We are all familiar with the movies where computers eventually enslave mankind. You should reflect on this daily. It could happen to you.

Can You Categorize Your Dictation and Send It To Any Member Of Your Team or Client?

Some of the great things about digital dictation are the folder structure which can be created to help you categorize your dictation. We use Quickscribe for our digital dictation and it has worked wonderfully. We have file folders on our network for cases (which include correspondence, pleadings and all the traditionally typing which staff have to perform), extranet (which includes all of the dictation to add tasks, files and messages to the extranet system), people (where dictation which is directed at a particular person on the team is placed), time (where dictation of time entries goes). Digital dictation has many incredible benefits. The ability to dictate a single item and immediately route it to its proper category is extremely powerful. Recall that we have numerous people on our team who can, for instance, type pleadings and other case related dictation. The dictation goes into a particular folder. You can also categorize dictation by priority in terms of turn around time. Whoever is available to handle that dictation on a priority basis simply jumps in and does it.

We can not only route dictation to our network folders but, by email, directly to any team member. This beats leaving a voicemail in several regards. First, you don’t have to worry about the other person picking up the phone and wondering whether or not their taking notes about your instructions. Second, you don’t have to worry about whether or not the person who receives your voicemail is in the position to anything except listen to it (perhaps they’re driving in their care somewhere and don’t have a pen available). A person who gets your digital file by email can access it at their convenience.
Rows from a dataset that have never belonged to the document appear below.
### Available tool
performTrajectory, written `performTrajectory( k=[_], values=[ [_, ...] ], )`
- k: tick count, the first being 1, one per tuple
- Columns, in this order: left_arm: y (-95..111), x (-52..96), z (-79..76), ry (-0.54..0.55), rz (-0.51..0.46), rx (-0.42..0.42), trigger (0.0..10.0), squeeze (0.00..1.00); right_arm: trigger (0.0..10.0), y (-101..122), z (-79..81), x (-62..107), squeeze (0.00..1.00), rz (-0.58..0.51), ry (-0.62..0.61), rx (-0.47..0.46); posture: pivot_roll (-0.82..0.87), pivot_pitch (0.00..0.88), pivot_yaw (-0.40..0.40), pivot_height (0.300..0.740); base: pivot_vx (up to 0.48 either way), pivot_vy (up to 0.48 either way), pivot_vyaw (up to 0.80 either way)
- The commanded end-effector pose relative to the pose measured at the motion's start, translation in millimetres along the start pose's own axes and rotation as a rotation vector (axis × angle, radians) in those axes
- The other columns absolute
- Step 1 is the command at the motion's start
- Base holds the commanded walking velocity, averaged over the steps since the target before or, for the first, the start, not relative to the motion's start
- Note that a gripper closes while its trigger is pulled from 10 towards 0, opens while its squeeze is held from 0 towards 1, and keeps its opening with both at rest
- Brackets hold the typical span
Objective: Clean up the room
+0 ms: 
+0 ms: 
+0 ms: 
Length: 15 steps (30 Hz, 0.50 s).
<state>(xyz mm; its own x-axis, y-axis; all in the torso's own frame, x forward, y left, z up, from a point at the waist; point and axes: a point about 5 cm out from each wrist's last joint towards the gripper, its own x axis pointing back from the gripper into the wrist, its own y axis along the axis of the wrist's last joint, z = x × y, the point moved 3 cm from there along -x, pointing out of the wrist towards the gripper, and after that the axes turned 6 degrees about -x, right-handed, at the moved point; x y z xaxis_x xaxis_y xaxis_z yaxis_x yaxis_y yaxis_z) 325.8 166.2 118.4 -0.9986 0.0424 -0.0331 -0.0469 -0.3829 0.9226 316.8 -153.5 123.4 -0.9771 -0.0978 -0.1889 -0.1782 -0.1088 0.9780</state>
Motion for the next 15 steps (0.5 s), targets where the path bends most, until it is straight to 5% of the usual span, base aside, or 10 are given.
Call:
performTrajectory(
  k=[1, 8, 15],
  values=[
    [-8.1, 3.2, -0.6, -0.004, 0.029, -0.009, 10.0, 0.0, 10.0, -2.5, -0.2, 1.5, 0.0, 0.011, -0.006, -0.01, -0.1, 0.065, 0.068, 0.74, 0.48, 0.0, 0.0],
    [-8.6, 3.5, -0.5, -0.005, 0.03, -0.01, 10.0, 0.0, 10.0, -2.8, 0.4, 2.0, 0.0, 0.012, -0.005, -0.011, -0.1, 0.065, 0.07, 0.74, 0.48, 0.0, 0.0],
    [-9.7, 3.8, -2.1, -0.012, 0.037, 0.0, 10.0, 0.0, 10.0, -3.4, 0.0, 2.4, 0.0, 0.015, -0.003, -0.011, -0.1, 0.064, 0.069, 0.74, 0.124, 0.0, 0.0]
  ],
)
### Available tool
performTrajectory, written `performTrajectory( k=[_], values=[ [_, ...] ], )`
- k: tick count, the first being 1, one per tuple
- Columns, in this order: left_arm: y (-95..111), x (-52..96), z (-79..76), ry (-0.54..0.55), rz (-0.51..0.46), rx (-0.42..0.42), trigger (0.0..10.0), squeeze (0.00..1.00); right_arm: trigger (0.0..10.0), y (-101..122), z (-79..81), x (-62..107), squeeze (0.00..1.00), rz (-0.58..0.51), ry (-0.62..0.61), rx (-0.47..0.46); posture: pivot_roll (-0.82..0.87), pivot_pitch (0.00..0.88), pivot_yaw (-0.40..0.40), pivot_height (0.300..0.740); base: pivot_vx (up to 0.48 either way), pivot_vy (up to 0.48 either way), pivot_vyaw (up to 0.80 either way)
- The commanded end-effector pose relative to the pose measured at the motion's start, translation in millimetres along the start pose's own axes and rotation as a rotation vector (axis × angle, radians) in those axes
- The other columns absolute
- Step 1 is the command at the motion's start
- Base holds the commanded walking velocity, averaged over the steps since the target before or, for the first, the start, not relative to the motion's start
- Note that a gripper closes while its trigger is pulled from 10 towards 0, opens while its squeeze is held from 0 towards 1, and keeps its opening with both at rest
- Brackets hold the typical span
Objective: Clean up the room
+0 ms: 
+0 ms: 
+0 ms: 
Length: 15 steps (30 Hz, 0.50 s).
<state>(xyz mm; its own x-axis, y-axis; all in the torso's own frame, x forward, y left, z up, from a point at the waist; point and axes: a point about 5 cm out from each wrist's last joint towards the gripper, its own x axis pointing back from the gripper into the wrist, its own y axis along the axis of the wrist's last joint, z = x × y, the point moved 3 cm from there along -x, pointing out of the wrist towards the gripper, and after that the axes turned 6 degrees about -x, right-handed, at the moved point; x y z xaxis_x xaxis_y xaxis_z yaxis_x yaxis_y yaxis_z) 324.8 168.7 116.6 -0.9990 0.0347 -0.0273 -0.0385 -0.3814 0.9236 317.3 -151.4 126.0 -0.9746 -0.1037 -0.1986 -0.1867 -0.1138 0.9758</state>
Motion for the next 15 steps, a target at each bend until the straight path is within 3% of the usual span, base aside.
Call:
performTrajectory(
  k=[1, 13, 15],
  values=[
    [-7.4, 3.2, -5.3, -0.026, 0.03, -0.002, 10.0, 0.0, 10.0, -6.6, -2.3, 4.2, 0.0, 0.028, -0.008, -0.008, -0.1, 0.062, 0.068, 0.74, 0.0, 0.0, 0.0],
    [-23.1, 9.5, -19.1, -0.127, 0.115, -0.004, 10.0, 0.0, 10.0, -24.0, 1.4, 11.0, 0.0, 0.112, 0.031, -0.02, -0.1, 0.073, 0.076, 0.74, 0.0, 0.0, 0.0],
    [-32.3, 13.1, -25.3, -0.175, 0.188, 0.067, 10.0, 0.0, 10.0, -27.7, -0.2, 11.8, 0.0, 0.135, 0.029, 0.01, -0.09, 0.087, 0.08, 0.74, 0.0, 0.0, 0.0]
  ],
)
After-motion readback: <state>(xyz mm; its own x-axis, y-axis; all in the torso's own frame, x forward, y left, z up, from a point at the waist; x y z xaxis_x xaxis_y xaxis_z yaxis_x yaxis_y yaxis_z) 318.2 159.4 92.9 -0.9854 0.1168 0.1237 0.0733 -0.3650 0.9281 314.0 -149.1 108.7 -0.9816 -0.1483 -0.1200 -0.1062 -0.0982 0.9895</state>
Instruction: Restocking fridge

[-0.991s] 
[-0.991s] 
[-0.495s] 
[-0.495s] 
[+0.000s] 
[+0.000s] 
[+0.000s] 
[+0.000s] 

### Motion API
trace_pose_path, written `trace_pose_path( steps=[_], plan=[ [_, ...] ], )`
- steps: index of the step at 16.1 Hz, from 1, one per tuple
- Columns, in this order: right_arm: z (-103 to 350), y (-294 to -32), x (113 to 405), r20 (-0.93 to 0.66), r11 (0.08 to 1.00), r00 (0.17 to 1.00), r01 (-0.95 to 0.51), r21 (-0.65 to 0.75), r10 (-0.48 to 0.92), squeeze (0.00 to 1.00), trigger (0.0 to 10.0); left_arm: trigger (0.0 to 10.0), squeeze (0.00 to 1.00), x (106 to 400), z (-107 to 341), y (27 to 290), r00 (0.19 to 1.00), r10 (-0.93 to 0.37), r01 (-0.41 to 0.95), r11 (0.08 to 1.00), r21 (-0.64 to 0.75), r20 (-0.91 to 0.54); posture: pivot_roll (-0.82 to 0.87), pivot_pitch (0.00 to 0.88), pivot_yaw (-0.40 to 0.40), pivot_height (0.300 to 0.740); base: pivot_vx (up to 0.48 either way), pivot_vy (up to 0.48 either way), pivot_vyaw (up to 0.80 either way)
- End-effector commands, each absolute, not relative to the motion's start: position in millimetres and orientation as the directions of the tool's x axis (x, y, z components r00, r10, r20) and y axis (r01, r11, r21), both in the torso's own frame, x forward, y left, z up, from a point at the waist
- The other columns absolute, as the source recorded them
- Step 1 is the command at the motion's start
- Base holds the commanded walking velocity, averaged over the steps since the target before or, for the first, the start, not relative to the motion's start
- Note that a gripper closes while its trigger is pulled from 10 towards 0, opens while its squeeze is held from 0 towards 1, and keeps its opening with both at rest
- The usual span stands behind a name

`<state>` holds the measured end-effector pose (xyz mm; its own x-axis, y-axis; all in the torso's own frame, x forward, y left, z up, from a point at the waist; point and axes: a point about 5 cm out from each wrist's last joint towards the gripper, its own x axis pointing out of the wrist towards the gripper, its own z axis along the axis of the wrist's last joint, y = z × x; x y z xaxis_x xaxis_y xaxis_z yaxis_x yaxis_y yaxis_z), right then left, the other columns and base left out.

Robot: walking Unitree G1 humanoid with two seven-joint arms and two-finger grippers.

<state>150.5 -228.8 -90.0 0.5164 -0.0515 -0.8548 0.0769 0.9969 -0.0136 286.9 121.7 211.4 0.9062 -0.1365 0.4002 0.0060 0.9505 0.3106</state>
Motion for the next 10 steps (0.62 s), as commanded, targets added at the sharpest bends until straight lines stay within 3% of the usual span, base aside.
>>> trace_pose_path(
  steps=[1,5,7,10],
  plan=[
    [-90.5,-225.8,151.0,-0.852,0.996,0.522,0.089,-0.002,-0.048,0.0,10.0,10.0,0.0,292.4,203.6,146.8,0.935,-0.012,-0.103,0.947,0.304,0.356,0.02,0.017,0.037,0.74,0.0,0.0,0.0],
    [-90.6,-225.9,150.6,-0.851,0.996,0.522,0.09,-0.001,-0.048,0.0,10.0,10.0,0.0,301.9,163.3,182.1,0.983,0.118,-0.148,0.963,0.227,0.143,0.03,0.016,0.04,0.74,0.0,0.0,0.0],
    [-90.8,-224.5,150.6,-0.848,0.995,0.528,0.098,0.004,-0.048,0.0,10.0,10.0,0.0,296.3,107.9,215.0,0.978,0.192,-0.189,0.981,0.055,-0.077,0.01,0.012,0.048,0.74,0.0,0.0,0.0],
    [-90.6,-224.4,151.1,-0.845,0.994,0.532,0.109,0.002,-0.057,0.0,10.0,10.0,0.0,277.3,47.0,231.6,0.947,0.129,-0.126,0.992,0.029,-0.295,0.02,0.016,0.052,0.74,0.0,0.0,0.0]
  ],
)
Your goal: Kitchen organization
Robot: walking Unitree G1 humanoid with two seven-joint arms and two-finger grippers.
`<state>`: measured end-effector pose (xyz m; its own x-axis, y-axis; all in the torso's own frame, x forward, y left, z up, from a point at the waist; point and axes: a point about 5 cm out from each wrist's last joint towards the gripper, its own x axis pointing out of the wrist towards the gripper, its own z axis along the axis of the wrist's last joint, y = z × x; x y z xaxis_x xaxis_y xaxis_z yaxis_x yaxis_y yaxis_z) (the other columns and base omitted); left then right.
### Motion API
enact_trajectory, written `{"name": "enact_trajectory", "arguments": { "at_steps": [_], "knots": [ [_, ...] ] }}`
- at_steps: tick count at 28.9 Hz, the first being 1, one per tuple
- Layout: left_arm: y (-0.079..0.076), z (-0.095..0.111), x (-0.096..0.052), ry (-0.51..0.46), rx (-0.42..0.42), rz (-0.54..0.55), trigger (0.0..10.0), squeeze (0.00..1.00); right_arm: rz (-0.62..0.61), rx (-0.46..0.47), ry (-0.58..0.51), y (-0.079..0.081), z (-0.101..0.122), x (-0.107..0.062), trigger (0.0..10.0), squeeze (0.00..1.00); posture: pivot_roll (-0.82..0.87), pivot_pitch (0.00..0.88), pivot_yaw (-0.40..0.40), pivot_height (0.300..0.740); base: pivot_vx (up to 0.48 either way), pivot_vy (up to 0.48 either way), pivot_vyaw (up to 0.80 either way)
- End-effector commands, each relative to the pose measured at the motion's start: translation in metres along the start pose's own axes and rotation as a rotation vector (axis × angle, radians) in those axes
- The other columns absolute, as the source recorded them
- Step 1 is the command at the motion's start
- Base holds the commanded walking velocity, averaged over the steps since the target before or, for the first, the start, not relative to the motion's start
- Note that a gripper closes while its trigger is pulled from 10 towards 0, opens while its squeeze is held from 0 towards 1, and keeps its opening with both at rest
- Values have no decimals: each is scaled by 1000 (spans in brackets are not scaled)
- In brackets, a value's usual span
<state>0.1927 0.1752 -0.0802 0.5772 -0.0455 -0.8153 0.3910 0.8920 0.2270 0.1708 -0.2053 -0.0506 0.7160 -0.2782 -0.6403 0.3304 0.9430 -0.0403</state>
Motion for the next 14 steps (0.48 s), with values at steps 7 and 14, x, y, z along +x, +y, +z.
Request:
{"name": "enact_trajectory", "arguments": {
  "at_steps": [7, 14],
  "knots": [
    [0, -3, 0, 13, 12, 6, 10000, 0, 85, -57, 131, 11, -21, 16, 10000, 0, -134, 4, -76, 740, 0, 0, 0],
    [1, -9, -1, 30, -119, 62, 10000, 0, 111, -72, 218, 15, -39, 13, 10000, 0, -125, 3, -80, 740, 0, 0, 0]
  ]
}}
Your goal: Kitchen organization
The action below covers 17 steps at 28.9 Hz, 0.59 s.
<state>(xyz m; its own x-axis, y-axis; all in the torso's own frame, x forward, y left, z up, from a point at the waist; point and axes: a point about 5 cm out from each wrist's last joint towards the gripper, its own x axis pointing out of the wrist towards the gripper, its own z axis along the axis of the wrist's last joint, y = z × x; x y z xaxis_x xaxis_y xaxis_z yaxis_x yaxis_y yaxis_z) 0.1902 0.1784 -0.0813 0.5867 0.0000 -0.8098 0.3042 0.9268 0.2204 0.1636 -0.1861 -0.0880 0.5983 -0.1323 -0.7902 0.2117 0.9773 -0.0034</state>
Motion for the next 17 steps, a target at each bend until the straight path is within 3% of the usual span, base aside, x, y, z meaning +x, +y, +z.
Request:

You know they’re sitting at their computer and they can re-listen to the message any time they need to.

Have you considered digital dictation?

Amicus Attorney and Wireless

I heard something interesting today from a consultant.  He was surprised that we were able to use Amicus Attorney Case Management System over a wireless network.  He says the bandwidth isn't there typically to support the use of Amicus in a wireless environment.  This might explain why we've had some problems over time with system crashes in Amicus.  This is a pretty severe strike against Amicus Attorney if in fact true given the fact that the whole world is going wireless.